Goal of the exercise
State the number of lines in the records underneath where the word "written" turns up, and say nothing else.
━━━━━━━━━━━━━━━━
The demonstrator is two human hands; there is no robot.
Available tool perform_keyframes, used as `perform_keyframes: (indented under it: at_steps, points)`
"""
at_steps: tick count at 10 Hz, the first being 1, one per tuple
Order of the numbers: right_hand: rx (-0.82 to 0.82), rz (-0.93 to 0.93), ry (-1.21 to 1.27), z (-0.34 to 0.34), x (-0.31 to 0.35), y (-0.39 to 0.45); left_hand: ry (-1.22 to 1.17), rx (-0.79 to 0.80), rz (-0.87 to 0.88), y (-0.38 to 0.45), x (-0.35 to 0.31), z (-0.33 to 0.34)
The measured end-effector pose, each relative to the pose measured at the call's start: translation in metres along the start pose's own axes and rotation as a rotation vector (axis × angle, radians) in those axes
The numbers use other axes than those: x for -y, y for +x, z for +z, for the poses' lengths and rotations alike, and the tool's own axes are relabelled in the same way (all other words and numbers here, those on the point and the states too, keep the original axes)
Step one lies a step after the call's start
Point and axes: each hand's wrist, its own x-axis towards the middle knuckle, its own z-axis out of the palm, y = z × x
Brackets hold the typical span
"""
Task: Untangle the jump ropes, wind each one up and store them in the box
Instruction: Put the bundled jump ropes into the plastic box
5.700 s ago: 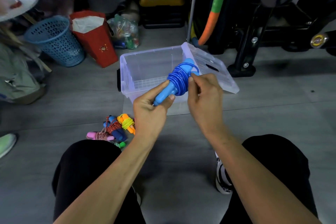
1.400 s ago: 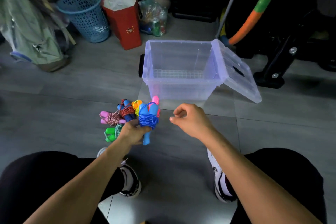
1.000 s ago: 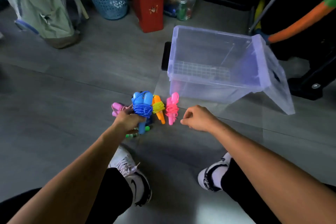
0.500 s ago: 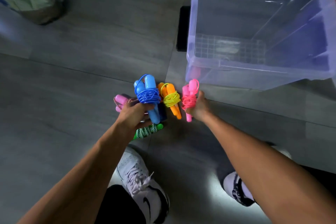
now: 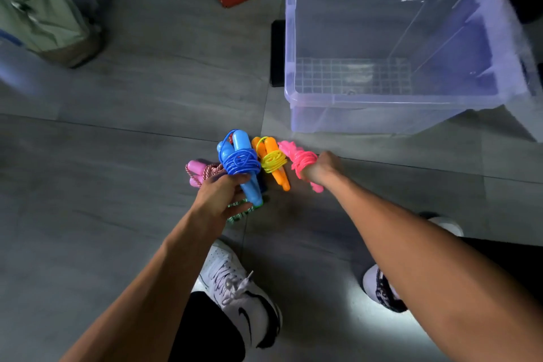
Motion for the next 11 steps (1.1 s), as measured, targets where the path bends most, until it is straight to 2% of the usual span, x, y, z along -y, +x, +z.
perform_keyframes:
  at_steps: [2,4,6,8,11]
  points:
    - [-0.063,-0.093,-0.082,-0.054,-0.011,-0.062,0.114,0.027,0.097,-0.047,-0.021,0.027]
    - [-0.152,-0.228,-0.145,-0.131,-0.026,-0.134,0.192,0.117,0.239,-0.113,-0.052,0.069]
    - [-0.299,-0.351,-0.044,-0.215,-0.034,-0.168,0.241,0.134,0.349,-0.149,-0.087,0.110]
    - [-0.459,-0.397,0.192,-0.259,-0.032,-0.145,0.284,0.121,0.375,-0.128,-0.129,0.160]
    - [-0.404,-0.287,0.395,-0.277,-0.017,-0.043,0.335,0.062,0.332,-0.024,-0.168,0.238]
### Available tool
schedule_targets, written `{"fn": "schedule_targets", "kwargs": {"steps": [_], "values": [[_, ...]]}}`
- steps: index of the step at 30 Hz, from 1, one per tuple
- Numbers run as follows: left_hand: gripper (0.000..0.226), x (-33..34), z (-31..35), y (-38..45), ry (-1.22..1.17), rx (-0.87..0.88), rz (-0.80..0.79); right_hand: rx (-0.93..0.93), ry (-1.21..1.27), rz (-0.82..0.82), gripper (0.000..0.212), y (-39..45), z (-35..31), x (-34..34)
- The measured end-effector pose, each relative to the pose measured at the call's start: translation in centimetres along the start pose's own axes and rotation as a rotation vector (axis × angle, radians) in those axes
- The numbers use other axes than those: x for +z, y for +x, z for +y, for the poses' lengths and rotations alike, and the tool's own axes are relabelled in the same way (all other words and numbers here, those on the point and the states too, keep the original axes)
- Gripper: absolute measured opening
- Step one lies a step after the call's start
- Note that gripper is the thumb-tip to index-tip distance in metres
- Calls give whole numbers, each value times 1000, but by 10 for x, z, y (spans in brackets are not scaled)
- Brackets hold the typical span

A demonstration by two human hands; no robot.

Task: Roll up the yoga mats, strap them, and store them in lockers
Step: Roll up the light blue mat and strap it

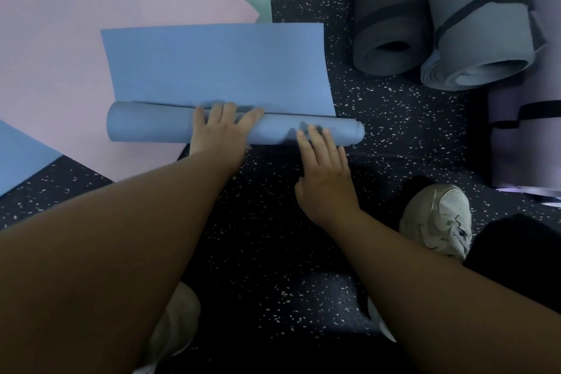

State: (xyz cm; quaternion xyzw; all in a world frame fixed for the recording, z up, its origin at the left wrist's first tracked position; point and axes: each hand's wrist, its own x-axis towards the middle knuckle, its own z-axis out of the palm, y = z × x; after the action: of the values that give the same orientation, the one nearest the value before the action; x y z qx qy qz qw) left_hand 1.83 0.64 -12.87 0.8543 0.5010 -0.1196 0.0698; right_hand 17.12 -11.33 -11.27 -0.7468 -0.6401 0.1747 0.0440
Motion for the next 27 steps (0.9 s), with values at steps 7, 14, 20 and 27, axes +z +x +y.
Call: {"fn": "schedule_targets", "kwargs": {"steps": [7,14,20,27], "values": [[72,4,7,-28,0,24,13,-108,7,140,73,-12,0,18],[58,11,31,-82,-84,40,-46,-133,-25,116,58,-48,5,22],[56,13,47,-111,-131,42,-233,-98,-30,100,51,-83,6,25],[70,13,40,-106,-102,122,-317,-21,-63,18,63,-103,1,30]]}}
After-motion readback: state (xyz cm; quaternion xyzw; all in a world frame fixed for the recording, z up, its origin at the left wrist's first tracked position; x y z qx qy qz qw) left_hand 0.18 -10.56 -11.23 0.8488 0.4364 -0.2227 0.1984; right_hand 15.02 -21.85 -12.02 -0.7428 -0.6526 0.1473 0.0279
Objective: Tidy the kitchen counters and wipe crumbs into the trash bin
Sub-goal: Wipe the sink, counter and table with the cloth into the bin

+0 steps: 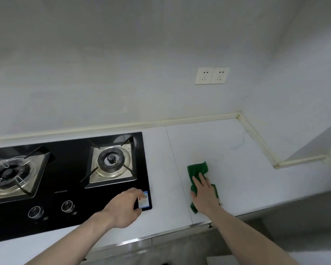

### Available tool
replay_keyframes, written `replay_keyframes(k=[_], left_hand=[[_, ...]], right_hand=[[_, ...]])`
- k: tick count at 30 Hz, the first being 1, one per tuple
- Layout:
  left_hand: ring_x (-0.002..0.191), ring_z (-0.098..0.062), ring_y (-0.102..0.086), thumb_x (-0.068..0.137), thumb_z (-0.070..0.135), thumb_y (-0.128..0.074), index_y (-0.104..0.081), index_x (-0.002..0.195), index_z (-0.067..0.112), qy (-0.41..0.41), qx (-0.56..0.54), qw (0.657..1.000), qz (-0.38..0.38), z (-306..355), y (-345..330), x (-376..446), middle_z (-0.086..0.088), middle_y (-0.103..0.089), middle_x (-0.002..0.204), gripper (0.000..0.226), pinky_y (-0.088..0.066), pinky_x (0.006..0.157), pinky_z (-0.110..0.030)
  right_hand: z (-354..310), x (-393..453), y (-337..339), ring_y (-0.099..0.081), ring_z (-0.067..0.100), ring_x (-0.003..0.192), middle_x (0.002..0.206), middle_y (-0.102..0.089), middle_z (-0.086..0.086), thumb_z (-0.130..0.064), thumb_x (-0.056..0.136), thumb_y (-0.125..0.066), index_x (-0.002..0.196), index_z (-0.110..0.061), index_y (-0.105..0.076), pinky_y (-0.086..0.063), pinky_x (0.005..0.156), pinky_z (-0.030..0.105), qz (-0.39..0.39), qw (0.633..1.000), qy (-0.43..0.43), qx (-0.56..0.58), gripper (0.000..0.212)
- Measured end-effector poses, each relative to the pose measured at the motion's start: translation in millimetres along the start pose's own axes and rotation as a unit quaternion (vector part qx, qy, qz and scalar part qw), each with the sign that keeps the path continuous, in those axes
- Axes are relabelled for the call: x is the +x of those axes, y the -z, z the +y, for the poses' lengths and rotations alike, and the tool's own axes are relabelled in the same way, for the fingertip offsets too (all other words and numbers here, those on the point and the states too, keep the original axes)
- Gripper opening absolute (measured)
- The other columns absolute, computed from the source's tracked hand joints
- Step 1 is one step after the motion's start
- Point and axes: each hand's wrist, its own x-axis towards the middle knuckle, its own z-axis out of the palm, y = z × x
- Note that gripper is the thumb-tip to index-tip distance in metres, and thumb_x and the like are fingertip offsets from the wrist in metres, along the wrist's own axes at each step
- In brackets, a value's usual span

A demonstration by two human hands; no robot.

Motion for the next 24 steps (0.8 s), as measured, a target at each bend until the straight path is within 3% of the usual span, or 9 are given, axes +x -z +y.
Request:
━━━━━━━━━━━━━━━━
Finished exercise
2